Crisis In A Hot Zone - Revisiting Black Hawk Down

Just two years after Spielberg forever changed the look of the war film, Ridley Scott's 2001 picture Black Hawk Down borrowed Saving Private Ryan's aggressive visual intensity to portray the devastating power of modern mechanized combat. Some 13 years on, Scott's film takes it's place alongside Alien and Blade Runner as one of director's finest works, with credit due also to producer Jerry Bruckheimer for not diluting this huge 100 million dollar production with his usual commercial excesses, a lesson learned perhaps from the critical mauling of Bruckheimer's previous film Pearl Harbor. Originally Black Hawk Down was to be helmed by Con Air director Simon West who brought Mark Bowden's 1999 account of the battle of Mogadishu to the attention of Bruckheimer. Scheduling conflicts with West's 2001 film Tomb Rider forced him to opt out (he retains an executive producer credit on the finished film) and the film was offered to Ridley Scott who was enjoying something a second wind with Gladiator and Hannibal.
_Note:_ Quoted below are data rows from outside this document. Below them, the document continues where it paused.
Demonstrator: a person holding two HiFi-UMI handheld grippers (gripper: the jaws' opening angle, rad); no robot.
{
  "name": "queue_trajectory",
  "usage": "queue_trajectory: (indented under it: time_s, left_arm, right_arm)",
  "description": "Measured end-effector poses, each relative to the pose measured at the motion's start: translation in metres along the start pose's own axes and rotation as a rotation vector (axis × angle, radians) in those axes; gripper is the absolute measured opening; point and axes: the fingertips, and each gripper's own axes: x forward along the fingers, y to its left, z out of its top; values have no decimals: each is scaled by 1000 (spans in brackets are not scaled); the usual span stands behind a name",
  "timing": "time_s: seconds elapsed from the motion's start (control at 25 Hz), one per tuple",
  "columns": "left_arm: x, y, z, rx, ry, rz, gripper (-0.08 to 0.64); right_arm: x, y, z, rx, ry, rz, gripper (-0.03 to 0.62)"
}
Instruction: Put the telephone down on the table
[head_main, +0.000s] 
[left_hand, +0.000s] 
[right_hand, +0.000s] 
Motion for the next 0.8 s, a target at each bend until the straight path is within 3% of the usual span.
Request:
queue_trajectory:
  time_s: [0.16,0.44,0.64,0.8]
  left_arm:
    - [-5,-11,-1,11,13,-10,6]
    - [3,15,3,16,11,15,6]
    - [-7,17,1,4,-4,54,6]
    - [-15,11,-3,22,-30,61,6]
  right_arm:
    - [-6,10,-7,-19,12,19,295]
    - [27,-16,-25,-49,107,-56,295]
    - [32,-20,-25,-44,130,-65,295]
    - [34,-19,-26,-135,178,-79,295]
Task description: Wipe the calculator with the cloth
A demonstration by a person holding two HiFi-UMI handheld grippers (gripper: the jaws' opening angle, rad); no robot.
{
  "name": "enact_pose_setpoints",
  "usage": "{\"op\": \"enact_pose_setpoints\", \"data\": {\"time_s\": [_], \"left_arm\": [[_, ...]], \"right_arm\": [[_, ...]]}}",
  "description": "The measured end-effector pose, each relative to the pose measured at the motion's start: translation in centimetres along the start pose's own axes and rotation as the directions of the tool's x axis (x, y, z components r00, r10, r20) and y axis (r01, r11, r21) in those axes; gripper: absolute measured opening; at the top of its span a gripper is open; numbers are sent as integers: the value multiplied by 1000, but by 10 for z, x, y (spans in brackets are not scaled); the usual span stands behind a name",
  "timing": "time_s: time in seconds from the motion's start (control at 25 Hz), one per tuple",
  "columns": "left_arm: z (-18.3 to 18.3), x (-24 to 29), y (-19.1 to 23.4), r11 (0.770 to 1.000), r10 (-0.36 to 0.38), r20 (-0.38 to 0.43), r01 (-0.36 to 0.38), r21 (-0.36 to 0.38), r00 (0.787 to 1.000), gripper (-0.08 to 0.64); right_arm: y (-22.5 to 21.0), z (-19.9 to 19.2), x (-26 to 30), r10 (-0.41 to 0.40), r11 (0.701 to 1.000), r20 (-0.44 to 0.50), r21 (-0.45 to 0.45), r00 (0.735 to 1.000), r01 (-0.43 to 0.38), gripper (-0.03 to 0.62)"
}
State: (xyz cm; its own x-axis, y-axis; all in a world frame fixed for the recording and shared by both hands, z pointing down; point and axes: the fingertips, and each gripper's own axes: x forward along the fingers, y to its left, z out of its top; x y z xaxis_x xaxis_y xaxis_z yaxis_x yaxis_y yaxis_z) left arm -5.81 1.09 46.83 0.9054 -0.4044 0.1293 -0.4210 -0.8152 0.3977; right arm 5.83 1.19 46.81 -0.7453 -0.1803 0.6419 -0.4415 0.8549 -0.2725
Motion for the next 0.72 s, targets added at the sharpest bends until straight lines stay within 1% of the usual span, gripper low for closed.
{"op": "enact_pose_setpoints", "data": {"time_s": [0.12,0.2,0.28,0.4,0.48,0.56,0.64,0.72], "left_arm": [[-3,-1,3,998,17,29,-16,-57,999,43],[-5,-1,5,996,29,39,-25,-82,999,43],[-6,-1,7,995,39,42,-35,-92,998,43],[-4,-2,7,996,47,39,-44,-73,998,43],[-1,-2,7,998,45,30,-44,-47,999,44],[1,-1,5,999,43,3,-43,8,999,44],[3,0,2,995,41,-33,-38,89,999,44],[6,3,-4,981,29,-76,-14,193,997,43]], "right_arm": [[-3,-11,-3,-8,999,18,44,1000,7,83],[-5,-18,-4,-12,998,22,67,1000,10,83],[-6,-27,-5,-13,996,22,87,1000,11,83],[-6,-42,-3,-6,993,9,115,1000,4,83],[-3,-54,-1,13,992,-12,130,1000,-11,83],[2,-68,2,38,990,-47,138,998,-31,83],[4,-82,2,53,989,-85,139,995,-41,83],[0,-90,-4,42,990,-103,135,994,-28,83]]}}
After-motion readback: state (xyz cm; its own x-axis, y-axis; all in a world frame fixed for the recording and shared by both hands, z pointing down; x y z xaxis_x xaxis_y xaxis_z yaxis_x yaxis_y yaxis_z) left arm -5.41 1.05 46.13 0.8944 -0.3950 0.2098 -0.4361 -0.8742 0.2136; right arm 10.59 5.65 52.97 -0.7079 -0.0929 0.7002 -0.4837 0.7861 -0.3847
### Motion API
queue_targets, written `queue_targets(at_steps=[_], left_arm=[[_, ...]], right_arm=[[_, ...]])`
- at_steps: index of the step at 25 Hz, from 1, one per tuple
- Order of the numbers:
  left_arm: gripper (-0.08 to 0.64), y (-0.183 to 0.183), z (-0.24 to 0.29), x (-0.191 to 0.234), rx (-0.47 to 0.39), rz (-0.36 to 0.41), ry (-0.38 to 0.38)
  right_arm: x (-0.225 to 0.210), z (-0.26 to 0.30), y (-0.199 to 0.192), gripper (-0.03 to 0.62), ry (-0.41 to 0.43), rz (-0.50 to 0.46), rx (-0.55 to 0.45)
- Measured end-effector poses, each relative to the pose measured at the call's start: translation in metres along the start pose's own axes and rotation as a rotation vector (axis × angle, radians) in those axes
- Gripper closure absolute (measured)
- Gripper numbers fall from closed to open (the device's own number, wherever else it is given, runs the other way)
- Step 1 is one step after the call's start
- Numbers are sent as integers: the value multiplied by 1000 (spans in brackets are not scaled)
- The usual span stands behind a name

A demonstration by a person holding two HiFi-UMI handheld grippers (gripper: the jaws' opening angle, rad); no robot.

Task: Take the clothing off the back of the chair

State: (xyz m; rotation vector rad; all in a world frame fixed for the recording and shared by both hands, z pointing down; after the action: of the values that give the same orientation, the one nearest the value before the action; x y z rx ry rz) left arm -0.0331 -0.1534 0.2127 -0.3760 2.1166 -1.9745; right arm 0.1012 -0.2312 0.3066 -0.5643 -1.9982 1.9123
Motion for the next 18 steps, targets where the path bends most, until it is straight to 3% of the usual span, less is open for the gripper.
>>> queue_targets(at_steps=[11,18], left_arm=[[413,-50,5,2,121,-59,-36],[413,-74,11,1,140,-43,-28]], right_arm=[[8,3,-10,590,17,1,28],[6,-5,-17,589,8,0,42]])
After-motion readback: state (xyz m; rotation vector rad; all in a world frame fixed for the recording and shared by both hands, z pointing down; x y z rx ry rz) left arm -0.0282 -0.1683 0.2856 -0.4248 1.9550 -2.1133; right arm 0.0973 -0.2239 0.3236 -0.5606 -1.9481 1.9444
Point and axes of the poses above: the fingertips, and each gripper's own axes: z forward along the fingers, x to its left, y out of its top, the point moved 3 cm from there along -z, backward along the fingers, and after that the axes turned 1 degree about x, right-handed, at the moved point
Ridley Scott has long professed to being a fan of James Cameron's Aliens, and one imagines Scott relishing the idea of making his own combat movie. Although Black Hawk Down and Aliens are literally worlds apart, both films deal with marines stranded in hostile territory ill-prepared and ill-equipped for battle. Black Hawk Down is a brutal, exhausting wholly immersive war film, if one wanted to experience the noise, the disorientation and savagery of urban combat this is the film to see. Scott places his cameras right at the centre of combat and never flinches from the gruesome details of warfare, the mangling of bodies by bullets, bombs and shrapnel, including one particularly harrowing moment of improvised field surgery when a medic plunges his hand into a gaping wound to clamp a leaking artery. Scott's visual sensibilities are as sharp as ever and punctuates the ferocious pace with arresting images - a helicopter stirring up a vortex of dust and strewn rubbish, or a shot of a marine carefully placing a comrade's severed hand into his satchel, presumably to return to its owner.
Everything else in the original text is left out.